[Start of Attachment]

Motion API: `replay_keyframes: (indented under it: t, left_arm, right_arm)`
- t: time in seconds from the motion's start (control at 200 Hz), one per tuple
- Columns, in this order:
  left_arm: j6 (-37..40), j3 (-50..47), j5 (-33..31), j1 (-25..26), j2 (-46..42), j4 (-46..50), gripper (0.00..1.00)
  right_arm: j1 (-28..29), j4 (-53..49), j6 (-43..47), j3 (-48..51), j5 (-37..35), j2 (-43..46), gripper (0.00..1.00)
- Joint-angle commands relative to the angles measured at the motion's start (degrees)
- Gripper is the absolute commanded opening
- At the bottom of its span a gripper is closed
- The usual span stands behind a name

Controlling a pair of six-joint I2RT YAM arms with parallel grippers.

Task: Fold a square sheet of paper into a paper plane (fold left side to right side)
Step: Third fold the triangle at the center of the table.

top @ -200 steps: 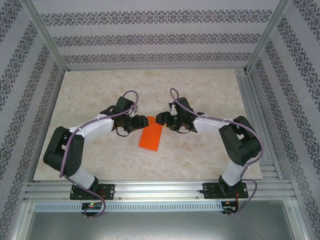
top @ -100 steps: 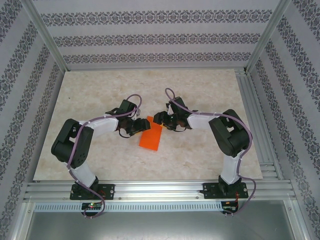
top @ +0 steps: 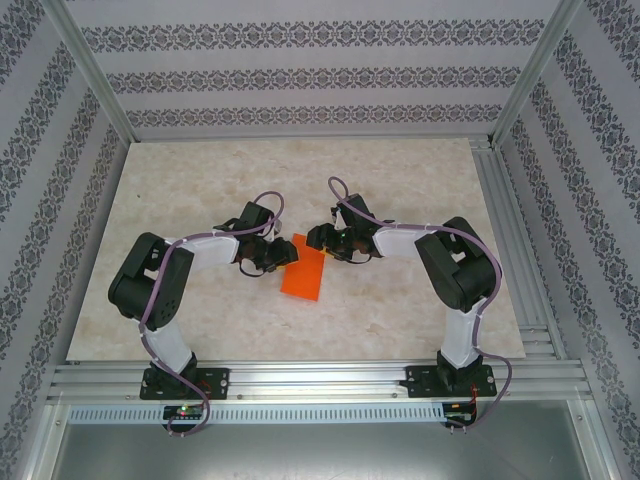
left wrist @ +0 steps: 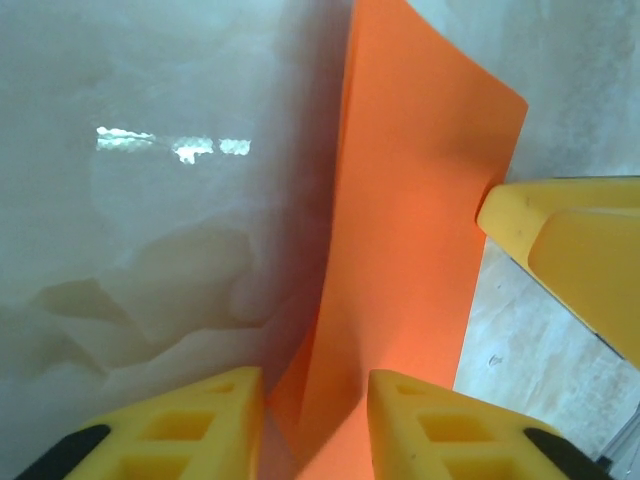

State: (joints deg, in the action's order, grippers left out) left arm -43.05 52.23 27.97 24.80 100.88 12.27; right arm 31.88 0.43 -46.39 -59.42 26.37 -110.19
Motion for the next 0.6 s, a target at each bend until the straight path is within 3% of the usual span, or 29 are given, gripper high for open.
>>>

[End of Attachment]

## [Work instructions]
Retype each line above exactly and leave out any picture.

## [Task solution]
Motion API: `replay_keyframes: (indented under it: t, left_arm, right_arm)`
- t: time in seconds from the motion's start (control at 200 Hz), one per tuple
- Columns, in this order:
  left_arm: j6 (-37..40), j3 (-50..47), j5 (-33..31), j1 (-25..26), j2 (-46..42), j4 (-46..50), gripper (0.00..1.00)
  right_arm: j1 (-28..29), j4 (-53..49), j6 (-43..47), j3 (-48..51), j5 (-37..35), j2 (-43..46), gripper (0.00..1.00)
- Joint-angle commands relative to the angles measured at the motion's start (degrees)
- Gripper is the absolute commanded opening
- At the bottom of its span a gripper is closed
- The usual span stands behind a name

Controlling a pair of six-joint I2RT YAM arms with parallel grippers.

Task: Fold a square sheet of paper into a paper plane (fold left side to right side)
Step: Third fold the triangle at the center of the table.

top @ -200 steps: 
top @ -100 steps: 
top @ +0 steps: 
left wrist @ +0 steps: 

State: (joints deg, in the action's order, grippers left out) left arm -43.05 52.23 27.97 24.80 100.88 12.27; right arm 31.88 0.43 -46.39 -59.42 26.37 -110.19
Motion for the next 0.6 s, a target at each bend until the straight path is within 3% of the usual span, or 29 are given, gripper high for open.
>>>

No more is needed for this answer.